Recently there have been many changes in the business models of some AI products, especially those around coding. I think this is a preview of changes in other areas too - once we see the same phase transition we experienced in coding in December 2025 (when it simply started working beautifully and reliably), similar pressure will emerge on other products, including those for non-developers. And I would guess agents such as OpenClaw or Cowork are the next service that will follow this trend.
Why classic subscription worked
If you make people pay based on how they use a service, it is well known that they then use it little and cannot realize its full value - they never really learn it, because they keep counting money and feeling afraid. Subscription solved this brilliantly in the past - it pulls you into the game, you use it, get used to it, do not want to lose it. And you spread it around, increasing the user base. In short, flat subscription is ideal for adoption.

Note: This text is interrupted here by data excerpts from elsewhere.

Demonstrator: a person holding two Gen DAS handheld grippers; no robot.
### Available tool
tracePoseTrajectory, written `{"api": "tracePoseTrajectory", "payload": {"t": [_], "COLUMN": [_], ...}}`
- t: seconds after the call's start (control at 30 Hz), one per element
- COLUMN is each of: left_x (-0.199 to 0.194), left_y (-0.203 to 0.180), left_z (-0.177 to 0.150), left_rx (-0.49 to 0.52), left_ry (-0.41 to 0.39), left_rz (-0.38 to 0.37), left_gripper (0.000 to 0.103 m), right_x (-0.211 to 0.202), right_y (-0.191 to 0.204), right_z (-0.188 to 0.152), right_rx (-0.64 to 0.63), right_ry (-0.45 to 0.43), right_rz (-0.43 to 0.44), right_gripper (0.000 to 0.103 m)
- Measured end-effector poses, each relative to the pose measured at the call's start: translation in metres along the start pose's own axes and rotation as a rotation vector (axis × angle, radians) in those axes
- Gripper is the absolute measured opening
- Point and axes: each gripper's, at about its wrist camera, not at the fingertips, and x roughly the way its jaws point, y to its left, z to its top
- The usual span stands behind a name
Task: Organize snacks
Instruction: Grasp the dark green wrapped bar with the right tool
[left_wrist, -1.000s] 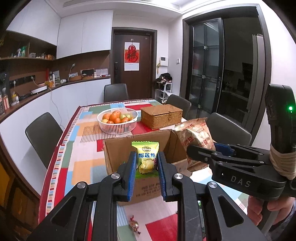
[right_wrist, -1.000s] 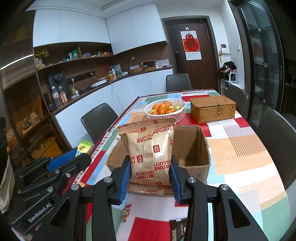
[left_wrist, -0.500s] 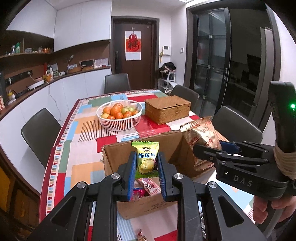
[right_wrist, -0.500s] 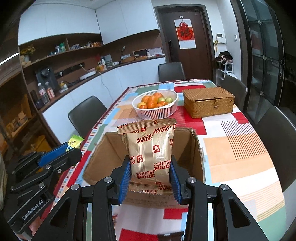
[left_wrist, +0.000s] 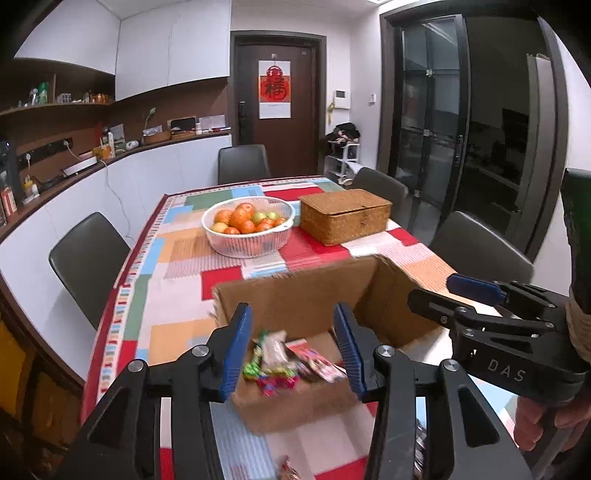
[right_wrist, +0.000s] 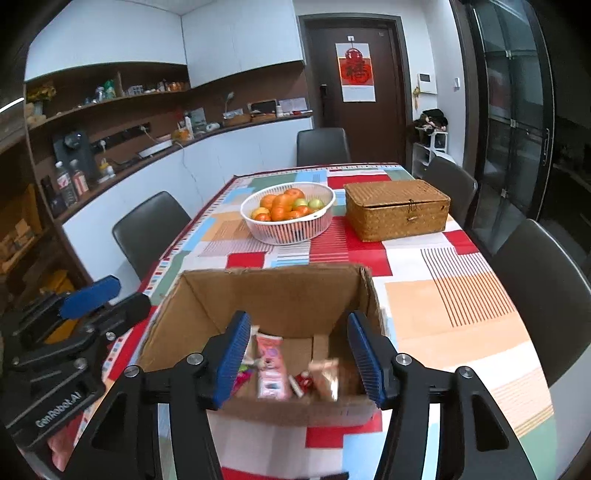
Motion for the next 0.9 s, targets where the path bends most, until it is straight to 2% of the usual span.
{"api": "tracePoseTrajectory", "payload": {"t": [0.2, 0.37, 0.57, 0.9], "left_x": [-0.020, -0.029, -0.030, -0.013], "left_y": [-0.021, -0.042, -0.062, -0.073], "left_z": [-0.026, -0.046, -0.077, -0.128], "left_rx": [0.015, 0.042, 0.065, 0.088], "left_ry": [0.012, 0.036, 0.083, 0.190], "left_rz": [-0.016, -0.034, -0.056, -0.045], "left_gripper": [0.046, 0.046, 0.048, 0.048], "right_x": [-0.033, -0.050, -0.056, -0.038], "right_y": [-0.004, -0.017, -0.034, -0.055], "right_z": [-0.034, -0.063, -0.105, -0.162], "right_rx": [0.018, 0.054, 0.097, 0.175], "right_ry": [-0.024, -0.006, 0.070, 0.220], "right_rz": [0.010, 0.004, -0.006, -0.028], "right_gripper": [0.056, 0.056, 0.056, 0.056]}}
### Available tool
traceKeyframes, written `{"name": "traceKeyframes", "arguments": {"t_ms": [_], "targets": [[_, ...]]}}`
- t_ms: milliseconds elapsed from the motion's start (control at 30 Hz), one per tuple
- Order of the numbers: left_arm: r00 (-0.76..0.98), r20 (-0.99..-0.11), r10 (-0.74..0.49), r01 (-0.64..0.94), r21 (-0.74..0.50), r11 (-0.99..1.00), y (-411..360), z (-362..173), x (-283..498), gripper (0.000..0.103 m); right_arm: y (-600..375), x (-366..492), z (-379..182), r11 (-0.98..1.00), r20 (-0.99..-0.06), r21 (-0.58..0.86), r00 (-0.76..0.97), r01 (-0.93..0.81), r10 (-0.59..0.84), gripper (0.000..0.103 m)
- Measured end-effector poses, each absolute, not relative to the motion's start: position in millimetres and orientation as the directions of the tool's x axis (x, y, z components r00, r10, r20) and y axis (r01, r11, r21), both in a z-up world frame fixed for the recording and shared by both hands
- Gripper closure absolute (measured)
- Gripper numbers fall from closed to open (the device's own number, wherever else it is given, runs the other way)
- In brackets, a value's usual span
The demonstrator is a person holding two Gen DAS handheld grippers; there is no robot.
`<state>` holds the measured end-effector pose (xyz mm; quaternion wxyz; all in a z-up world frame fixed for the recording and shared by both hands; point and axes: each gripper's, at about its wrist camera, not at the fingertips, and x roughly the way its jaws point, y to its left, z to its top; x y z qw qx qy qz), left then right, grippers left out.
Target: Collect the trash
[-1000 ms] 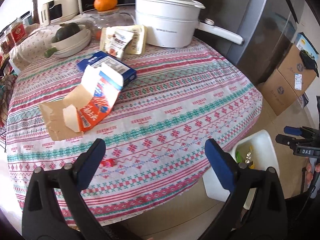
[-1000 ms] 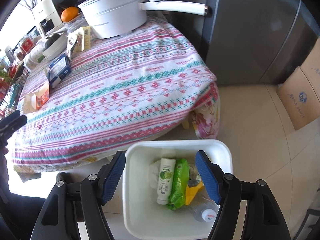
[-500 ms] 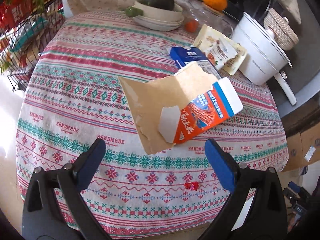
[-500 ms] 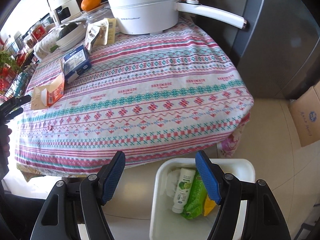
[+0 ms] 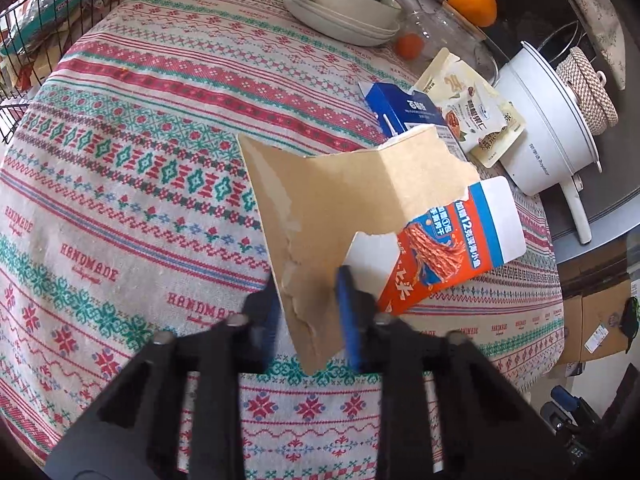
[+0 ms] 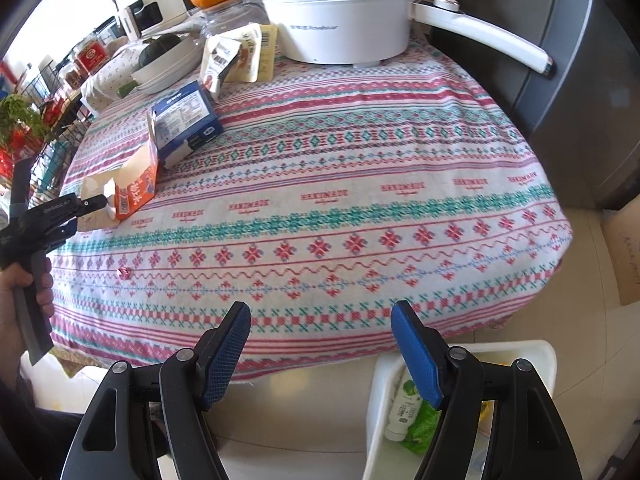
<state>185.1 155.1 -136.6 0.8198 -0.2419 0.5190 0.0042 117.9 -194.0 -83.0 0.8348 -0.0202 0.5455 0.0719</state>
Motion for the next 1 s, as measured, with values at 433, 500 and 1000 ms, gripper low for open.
{"name": "traceKeyframes", "arguments": {"t_ms": [433,500,1000], "targets": [[0.635,-0.772,-0.036,-0.139,-0.159,0.977,176.3,-34.1,131.4,0.101,-150.4,163.0,-78.2,0.975,-0.864,0.08,0.474,-0.205,0.171,0.02],[0.653,-0.757,-0.02,-0.137,-0.144,0.98,183.8,-27.6,125.0,0.101,-136.3,174.1,-78.7,0.966,-0.846,0.086,0.494,-0.243,0.2,0.019],[0.625,-0.781,0.008,-0.155,-0.113,0.981,194.0,-30.9,130.6,0.101,-22.2,258.2,-108.6,0.875,-0.803,-0.006,0.523,-0.485,0.285,0.008]]}}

How does the service provider make money on that? It is clear they have calculated it so they have a good margin on the average user. They earn much more on those who use it little, earn little on power users, and may lose money on a few extreme ones. Take Spotify, for example. It certainly has some fixed costs per user (servers, app development, and so on), but many costs are consumption-driven - royalties to authors, data transfer fees. An average user may consume, say, 50 hours per month. And a "power user"? There is a natural limit - even if they never slept, it cannot be more than 730 hours per month; with some sleep, say about 10x more than the average user (gym or public transport subscriptions have similar natural limits). Another type of business may have a smaller difference (for example an electronic magazine subscription - how many articles a power user reads does not matter much) or a larger one (for example Box-like storage with unlimited space also has unlimited costs). Where there is no natural limit (such as the number of hours in a month), the provider often protects itself with an "asterisk" - it is unlimited, but unfair use is detected and a vague limit is applied.
With ordinary chat, of course, a very active user consumes far more tokens and therefore generates costs not 10x between the average and power user, but certainly more like 100x. Maybe the business model can still handle that, but some restrictions may be used:
- Limits within an hour
- Temporary switch to a cheaper model
- Slower response (not deliberately, but perhaps because someone overshooting is deprioritized)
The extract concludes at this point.